I'm writing a custom timer job in C# and need to pick a service to associate my timer job with. I've tried the local timer service:

: base(String.Format(JOB_NAME, Guid.NewGuid()), SPFarm.Local.TimerService, server, SPJobLockType.None)

This has been pretty spotty, we've had issues getting this job to run reliably enough on all servers in a farm to be satisfied with. We think this is due to the timer service not updating with the new job sometimes -- clearing the SharePoint config cache and forcing the timer service to update has "fixed" the issue, but we obviously can't use that as a final solution to the issue.
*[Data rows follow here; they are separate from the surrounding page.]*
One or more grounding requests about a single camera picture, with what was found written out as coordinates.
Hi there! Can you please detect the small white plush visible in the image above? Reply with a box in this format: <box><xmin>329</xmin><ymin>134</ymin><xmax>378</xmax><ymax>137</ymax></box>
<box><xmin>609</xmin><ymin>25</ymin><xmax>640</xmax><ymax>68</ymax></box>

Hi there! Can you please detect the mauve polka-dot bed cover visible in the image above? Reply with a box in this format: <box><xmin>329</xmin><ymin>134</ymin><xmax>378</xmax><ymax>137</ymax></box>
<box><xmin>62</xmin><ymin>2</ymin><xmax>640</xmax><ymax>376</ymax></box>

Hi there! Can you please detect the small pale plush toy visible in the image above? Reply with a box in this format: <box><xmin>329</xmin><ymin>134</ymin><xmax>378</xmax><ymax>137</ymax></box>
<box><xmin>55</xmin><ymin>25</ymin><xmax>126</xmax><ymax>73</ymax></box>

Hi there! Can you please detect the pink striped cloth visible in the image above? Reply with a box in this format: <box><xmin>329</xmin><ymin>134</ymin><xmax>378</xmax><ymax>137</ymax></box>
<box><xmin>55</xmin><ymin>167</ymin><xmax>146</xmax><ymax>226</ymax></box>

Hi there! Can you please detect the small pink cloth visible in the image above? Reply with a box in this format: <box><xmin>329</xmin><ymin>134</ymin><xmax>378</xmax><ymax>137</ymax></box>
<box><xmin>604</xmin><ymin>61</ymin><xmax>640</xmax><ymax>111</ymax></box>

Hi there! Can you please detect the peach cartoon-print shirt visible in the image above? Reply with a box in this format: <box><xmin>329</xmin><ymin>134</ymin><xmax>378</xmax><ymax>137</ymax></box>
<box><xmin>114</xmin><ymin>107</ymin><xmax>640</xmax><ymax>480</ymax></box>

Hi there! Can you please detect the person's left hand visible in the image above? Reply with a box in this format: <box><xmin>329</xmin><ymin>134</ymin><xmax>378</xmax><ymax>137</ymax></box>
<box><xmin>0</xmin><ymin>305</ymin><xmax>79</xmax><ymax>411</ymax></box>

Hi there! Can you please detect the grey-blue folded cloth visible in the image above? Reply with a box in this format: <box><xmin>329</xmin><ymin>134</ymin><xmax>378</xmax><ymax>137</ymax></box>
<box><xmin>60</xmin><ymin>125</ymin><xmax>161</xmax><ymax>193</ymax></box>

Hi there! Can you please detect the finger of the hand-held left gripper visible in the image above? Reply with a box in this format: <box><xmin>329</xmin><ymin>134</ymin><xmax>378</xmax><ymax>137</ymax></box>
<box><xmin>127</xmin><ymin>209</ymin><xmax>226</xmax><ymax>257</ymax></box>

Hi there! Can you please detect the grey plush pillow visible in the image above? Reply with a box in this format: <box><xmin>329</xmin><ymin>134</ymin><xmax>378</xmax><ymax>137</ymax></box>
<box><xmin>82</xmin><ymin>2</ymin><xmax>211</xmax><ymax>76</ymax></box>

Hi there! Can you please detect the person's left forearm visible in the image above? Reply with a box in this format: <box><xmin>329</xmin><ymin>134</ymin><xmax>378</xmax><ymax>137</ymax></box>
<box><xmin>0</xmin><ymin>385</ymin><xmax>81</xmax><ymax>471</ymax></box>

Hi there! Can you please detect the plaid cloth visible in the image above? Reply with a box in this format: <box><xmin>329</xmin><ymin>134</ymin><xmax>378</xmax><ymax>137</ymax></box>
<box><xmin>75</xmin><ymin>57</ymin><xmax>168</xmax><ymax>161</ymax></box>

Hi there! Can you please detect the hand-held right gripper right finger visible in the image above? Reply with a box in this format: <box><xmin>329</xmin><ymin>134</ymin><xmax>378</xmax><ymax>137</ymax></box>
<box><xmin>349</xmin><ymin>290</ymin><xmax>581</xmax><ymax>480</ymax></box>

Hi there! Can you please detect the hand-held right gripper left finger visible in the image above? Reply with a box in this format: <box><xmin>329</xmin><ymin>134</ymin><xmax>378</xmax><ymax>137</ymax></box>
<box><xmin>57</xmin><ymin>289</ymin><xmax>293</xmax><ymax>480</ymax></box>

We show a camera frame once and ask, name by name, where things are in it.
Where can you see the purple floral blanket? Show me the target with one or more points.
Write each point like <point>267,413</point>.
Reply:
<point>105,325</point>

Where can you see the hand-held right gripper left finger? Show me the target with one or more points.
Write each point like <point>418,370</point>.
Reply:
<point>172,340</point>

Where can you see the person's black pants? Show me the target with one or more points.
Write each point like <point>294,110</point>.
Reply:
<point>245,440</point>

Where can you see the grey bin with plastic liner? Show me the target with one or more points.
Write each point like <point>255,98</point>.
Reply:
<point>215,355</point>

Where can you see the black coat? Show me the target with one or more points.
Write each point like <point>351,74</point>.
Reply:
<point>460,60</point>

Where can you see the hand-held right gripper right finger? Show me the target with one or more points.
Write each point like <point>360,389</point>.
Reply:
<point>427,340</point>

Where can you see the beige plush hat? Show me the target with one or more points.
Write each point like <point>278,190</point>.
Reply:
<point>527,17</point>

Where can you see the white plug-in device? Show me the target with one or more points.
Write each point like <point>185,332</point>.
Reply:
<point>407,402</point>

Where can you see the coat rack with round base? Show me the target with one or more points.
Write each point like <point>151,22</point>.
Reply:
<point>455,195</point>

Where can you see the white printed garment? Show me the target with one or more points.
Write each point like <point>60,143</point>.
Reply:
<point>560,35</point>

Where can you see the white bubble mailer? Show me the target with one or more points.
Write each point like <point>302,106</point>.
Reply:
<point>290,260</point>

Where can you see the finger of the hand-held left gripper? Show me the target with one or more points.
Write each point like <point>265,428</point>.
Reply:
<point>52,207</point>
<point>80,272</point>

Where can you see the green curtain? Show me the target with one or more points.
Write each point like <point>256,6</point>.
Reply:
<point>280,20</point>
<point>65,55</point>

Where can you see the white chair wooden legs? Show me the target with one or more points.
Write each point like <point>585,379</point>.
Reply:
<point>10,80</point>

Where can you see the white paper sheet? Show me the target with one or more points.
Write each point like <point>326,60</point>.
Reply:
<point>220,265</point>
What other services could I possibly associate this job with? I don't want to associate with a web app instead.

  • Hi are you wanting the job to run on all servers or just run and you don't mind which server its running on?
    – Simon Doy
    Jul 30 '13 at 14:30

I'll presume that you want it to run on all servers.

How about using the following class, Microsoft.SharePoint.Administration.SPServiceJobDefinition.


If you continue to use SPFarm.Local.TimerService SPService object, as this service is running on all SharePoint servers this will run the job on all servers.

I have been using this for a while and it seems to work fine.

To answer the question, you can associate to any object that inherits from the SPService class.

As for selecting an SPService, will that depends what you need it to do. For example you could associate to a Service Application if you wish. The timer job would only execute on the servers that are running the Service Application's Service Instance.

  • Interesting -- this doesn't really address the question, but I'll switch my class inheritance and constructor to this and see what happens. I do indeed want to run it on all servers.
    – tnw
    Jul 30 '13 at 15:13
  • I think you do want to associate it with the Timer Service so that it runs on all servers. However, I have updated the answer to include a further example of a service.
    – Simon Doy
    Jul 30 '13 at 15:19
  • It's kinda an odd scenario... it's a timer job that runs on all servers and actually provisions a service on that server. I'll let you know if it works.
    – tnw
    Jul 30 '13 at 15:31
  • Ah ok - sounds interesting. Is it provisioning a service application or something else like a windows service? Another approach would be using PowerShell. I found this article useful when I was doing Service Applications, danlarson.com/page/2
    – Simon Doy
    Jul 30 '13 at 19:08
  • This did not work as I'm running into the same caching issue with the timer service. This is a cool feature though... I need to find a specific service to associate this job with that I know will be running on any server I want to install my service on. The Timer Service is perfect for this, I dont know what else to use!